**PROBLEM REQUIREMENTS**
There is one span to output from the data below: the lines starting at the line with "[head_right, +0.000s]" and ending at the line with "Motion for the". Output it exactly, ends included, nothing more.

[Opening DATASET EXTRACT section]

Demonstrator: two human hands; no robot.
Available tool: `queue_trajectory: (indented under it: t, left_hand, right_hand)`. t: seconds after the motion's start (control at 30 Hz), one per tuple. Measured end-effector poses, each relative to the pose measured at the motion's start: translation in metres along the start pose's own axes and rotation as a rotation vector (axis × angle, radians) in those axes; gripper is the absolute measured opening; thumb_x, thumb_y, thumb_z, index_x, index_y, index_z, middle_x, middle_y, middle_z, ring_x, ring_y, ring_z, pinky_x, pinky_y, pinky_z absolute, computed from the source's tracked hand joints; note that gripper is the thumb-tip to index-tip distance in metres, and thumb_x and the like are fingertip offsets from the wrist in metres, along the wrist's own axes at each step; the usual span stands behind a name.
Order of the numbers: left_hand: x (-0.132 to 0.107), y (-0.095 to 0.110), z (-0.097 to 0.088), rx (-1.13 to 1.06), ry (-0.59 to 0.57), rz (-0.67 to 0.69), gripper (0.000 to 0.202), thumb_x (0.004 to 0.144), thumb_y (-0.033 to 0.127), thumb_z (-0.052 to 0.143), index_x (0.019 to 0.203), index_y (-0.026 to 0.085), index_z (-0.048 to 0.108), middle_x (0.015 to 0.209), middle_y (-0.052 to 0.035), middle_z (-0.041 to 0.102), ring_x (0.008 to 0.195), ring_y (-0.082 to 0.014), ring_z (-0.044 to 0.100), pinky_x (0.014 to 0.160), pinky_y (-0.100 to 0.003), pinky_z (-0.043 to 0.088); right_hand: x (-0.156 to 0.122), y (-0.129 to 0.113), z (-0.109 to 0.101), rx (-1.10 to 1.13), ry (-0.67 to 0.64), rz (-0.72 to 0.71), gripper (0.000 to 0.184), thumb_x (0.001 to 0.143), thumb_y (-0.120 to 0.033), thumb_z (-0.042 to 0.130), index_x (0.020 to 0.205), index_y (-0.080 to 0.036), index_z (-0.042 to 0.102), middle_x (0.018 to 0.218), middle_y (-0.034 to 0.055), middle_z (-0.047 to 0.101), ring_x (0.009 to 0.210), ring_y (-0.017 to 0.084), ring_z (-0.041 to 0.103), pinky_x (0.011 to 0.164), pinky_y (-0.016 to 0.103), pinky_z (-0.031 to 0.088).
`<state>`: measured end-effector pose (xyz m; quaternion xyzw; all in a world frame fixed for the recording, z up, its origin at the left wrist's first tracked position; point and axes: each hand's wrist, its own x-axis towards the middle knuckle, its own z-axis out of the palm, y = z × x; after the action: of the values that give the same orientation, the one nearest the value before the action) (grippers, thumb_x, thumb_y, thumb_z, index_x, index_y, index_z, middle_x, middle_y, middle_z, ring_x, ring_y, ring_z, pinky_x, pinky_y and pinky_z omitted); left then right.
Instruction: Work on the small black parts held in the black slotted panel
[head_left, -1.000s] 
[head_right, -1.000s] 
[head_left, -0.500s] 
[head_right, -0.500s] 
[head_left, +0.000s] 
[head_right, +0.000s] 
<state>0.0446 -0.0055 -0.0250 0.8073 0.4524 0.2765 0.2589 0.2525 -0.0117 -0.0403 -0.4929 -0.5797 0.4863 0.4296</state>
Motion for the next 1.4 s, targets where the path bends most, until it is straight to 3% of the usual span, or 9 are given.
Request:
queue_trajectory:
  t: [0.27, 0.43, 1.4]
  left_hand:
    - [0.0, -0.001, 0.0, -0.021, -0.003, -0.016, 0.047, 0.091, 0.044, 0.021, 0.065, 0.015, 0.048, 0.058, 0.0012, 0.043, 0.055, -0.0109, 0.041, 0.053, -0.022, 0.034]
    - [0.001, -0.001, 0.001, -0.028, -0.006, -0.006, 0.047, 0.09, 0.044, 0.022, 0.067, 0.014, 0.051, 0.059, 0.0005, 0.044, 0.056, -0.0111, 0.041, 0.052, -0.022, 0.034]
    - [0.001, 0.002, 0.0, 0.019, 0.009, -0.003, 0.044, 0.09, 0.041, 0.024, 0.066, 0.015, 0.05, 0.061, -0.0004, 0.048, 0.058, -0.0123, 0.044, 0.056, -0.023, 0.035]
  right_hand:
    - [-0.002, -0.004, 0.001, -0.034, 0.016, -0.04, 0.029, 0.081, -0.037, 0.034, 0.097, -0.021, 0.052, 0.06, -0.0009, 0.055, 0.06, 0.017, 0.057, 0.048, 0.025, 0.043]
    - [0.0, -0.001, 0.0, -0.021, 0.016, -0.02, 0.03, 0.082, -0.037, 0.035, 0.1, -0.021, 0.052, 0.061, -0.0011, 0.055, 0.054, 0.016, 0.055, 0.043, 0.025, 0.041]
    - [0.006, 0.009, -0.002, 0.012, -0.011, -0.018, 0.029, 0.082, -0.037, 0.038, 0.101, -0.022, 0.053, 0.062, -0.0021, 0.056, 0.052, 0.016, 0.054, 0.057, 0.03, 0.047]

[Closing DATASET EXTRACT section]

**FINAL ANSWER**
[head_right, +0.000s] 
<state>0.0446 -0.0055 -0.0250 0.8073 0.4524 0.2765 0.2589 0.2525 -0.0117 -0.0403 -0.4929 -0.5797 0.4863 0.4296</state>
Motion for the next 1.4 s, targets where the path bends most, until it is straight to 3% of the usual span, or 9 are given.

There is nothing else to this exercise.